Posted by Domaine Public on November 25, 2000 at 09:59:57 AM EST:
TIQQUN n° 1
118, rue Mouffetard,
75005, Paris
Comité de
rédaction : Julien Boudart, Fulvia Carnevale, Julien Coupat, Junuis Frey,
Joël Gayraud, Stephan Hottner, Remy Ricordeau
Extraits de
l’article : De l’économie considérée comme magie noire
Une remarque, en passant, sur le
bouffon-dialecticien Voyer. Nous lui prenons son concept de Publicité, il ne
méritait pas de le garder, d’autant qu’il n’a rien su en faire depuis l’Introduction
à la science de la publicité, qui était encore un assez bon livre.
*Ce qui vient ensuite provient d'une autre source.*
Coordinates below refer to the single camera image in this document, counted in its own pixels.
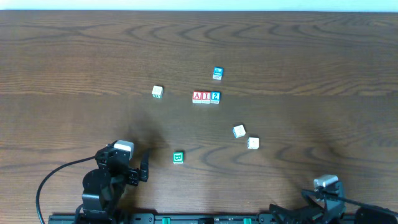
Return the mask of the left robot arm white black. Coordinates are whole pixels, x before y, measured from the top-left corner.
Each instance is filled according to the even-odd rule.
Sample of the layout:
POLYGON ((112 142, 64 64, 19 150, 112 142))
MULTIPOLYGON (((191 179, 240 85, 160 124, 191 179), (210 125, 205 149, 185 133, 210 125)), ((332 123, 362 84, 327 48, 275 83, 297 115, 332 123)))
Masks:
POLYGON ((118 208, 127 185, 137 186, 149 178, 150 150, 144 153, 140 167, 132 168, 134 144, 118 140, 100 149, 94 156, 98 165, 82 181, 83 203, 76 209, 74 223, 133 223, 128 212, 118 208))

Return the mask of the blue number 2 block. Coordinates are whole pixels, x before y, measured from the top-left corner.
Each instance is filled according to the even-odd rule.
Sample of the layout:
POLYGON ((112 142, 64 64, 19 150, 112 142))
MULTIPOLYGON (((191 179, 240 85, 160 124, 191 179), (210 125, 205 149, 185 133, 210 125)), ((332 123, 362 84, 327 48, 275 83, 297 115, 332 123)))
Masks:
POLYGON ((211 92, 211 104, 219 104, 221 100, 221 93, 219 91, 212 91, 211 92))

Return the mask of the red letter A block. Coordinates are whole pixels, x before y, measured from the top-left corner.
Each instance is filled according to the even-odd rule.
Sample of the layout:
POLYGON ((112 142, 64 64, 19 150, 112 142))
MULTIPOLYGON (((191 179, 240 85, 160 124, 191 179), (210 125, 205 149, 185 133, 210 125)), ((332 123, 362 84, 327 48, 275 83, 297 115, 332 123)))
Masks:
POLYGON ((192 103, 201 104, 202 93, 202 91, 194 91, 192 95, 192 103))

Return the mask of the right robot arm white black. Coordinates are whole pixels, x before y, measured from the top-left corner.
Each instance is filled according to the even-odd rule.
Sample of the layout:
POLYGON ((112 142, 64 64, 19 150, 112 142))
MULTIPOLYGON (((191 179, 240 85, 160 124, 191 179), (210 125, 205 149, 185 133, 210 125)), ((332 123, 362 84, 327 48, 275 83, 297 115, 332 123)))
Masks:
POLYGON ((307 206, 296 210, 269 205, 273 219, 293 224, 397 223, 397 212, 345 198, 340 181, 302 190, 302 197, 307 206))

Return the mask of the red letter I block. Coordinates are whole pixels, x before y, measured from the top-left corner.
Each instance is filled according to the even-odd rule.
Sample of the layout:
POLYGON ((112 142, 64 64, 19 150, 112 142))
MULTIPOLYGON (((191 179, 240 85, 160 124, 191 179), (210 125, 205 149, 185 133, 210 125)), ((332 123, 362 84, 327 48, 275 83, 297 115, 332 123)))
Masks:
POLYGON ((201 93, 201 103, 202 104, 210 104, 211 103, 211 92, 203 91, 201 93))
Mais on
y devinait déjà ce vice insupportable : Voyer nourrit une haine
instinctive pour le SILENCE. Aussi
a-t-il voulu croire que la Publicité, définitivement, absolument, était fondée
en elle-même, ce qui est évidemment faux (de même, les concepts d’individu
et de genre ont ce défaut inexcusable de cacher par une immanence
satisfaite l’incomplétude de l’homme ; là encore il y a un reste,
et ce reste, c’est le Bloom). On comprend alors que ce concept, censé flotter
sur les plus hautes cimes de l’Esprit, ait pu accoucher de cette souris
anorexique et positive qu’est la « communication » ou d’une utopie
aussi crétine et repoussante que le bavardage. Toutes les contorsions et
toutes les grimaces de Voyer ne suffisent pas à cacher ce fait qu’il a lui
aussi « oublié » de considérer le négatif là où on l’avait
enterré… Comment ce pseudo-trobriandais de la contestation pourrait-il
comprendre que l’opposition de la Publicité et du Spectacle est dépassée et, en
dernière analyse, médiée activement, par le Silence (certes le Spectacle est
une aliénation de la Publicité, et donc la Publicité qui se nie elle-même, mais
le Silence ou l’Invisible est la négation de cette négation) ; que la
négation du spectacle est non seulement négation de la dictature dans la
visibilité, mais aussi de la dictature de la visibilité ; que les
destructeurs silencieux de Turin [allusion au « défilé silencieux
et hostile de plusieurs centaines d’anarchistes » en mars 1998 à la
suite de la mort en prison d’un des leurs (Cf. Le silence et son au-delà,
p. 72)] ont épousé la forme redoutable d’une telle négation, et que c’est en
cela même qu’ils sont destructeurs ! Aussi par passion de la visibilité la
pauvre girouette Voyer a rendu invisible la contestation ; et elle peut
bien tourner, bondir, hurler qu’on la regarde faire ses lamentables pitreries
épistolaires ou autres, nous la laissons là, à l’indifférence et aux scorpions.
(p. 83, 84)
Le phénomène comme phénomène est
le supra-sensible, l’apparaître lui-même n’apparaît pas. La Métaphysique
Critique peut révéler que l’apparaître est et que cela constitue
un mystère. Elle peut aussi montrer comment ce mystère se manifeste à l’époque
du Spectacle : il se manifeste comme ne se manifestant pas en tant que
mystère. Mais la Métaphysique Critique ne peut ni ne veut détruire ce
mystère. Nous laissons au Spectacle ce sisyphien entêtement à une tâche
absurde. Plus précisément : l’existence de ce mystère peut être
rendue publique, contrairement au mystère lui-même, qui est commun, mais qui ne
saurait évidemment être lui-même publique. Ici intervient la différence entre
Publicité et Commun (que Voyer a lubriquement confondus, pour la gloire de
Publicis et de Euro-RSCG). Le Commun est ce qui nous est donné en partage, la
Publicité est la pratique consciente de ce partage, qui sait donc ce
qu’elle doit au Commun : qu’elle en est l’aliénation nécessaire.